An extreme ultraviolet (EUV) lithography system uses radically shorter wavelengths to project circuit patterns onto silicon wafers — wavelengths at 13.5 nanometers, or more than 10 times smaller than today’s lithography machines. The EUV machine pushes Moore’s Law forward and chip makers cannot produce leading-edge chips without it.

Delivering just one of these tools to D1X takes three Boeing 747 cargo planes, 40 freight containers and 20 trucks. The school bus-sized machine comprises 100,000 parts and weighs nearly 200 tons.

ASML makes these EUV machines. The Dutch company is currently working on the next-generation of the tool — and Intel is in line to receive one.

More “Behind this Door:” Floating School-Bus Sized Tools and More: Tour Two Intel Factories

Notice: This video contains footage provided by external vendors who have their own safety and health policies.

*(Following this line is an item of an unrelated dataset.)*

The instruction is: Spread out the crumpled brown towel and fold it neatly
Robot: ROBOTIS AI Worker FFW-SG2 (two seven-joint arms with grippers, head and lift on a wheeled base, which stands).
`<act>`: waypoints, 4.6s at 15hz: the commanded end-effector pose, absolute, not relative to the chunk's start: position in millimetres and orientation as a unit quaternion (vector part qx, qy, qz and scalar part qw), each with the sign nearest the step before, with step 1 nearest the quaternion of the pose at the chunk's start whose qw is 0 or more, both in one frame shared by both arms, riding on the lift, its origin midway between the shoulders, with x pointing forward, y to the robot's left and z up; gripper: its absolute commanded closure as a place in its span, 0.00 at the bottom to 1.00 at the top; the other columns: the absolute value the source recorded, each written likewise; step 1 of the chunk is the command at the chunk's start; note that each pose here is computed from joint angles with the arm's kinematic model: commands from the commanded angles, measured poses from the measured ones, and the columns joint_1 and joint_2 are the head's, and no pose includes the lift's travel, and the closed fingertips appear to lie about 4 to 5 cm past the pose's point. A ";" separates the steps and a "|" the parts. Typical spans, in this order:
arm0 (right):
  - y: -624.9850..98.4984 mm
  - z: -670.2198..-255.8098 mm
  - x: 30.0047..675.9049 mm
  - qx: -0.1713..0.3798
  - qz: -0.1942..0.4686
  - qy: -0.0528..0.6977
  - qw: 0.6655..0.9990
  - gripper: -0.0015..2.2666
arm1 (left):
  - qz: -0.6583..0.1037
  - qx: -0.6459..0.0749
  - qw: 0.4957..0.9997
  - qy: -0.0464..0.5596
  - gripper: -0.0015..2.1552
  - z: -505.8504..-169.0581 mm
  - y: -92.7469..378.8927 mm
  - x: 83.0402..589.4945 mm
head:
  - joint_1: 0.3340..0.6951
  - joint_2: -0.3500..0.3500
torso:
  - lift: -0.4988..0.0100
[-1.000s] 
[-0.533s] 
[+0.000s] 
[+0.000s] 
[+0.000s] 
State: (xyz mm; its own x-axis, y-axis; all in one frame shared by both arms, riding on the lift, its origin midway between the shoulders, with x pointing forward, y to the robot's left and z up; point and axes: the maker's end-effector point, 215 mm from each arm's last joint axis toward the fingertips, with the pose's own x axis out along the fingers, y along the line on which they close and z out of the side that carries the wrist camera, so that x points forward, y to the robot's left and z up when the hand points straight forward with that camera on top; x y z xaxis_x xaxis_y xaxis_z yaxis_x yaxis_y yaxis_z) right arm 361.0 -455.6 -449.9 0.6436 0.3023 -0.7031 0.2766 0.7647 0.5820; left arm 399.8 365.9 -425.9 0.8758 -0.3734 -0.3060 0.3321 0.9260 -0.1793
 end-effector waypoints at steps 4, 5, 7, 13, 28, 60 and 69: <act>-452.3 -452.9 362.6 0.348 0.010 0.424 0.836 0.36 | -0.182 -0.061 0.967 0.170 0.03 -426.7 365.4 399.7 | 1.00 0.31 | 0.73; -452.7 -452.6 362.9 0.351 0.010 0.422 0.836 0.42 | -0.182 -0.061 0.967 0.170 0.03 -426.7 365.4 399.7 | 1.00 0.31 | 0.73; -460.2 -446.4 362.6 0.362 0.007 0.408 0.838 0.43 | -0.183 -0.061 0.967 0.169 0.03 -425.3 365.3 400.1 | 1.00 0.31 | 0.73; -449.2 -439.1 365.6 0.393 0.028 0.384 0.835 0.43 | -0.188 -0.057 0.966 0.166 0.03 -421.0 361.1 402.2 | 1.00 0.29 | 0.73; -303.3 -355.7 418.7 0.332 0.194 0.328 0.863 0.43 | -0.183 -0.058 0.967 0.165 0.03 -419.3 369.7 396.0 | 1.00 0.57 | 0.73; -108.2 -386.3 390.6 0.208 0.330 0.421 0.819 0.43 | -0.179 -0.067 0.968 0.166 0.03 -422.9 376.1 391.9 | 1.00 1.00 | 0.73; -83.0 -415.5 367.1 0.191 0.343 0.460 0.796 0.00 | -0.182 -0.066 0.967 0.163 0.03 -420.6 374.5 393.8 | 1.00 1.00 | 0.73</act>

Moreover, some footage was recorded prior to the COVID outbreak when no pandemic-related mask or social-distancing policies were needed or in place.

About Intel

Intel (Nasdaq: INTC) is an industry leader, creating world-changing technology that enables global progress and enriches lives. Inspired by Moore’s Law, we continuously work to advance the design and manufacturing of semiconductors to help address our customers’ greatest challenges. By embedding intelligence in the cloud, network, edge and every kind of computing device, we unleash the potential of data to transform business and society for the better. To learn more about Intel’s innovations, go to newsroom.intel.com and intel.com.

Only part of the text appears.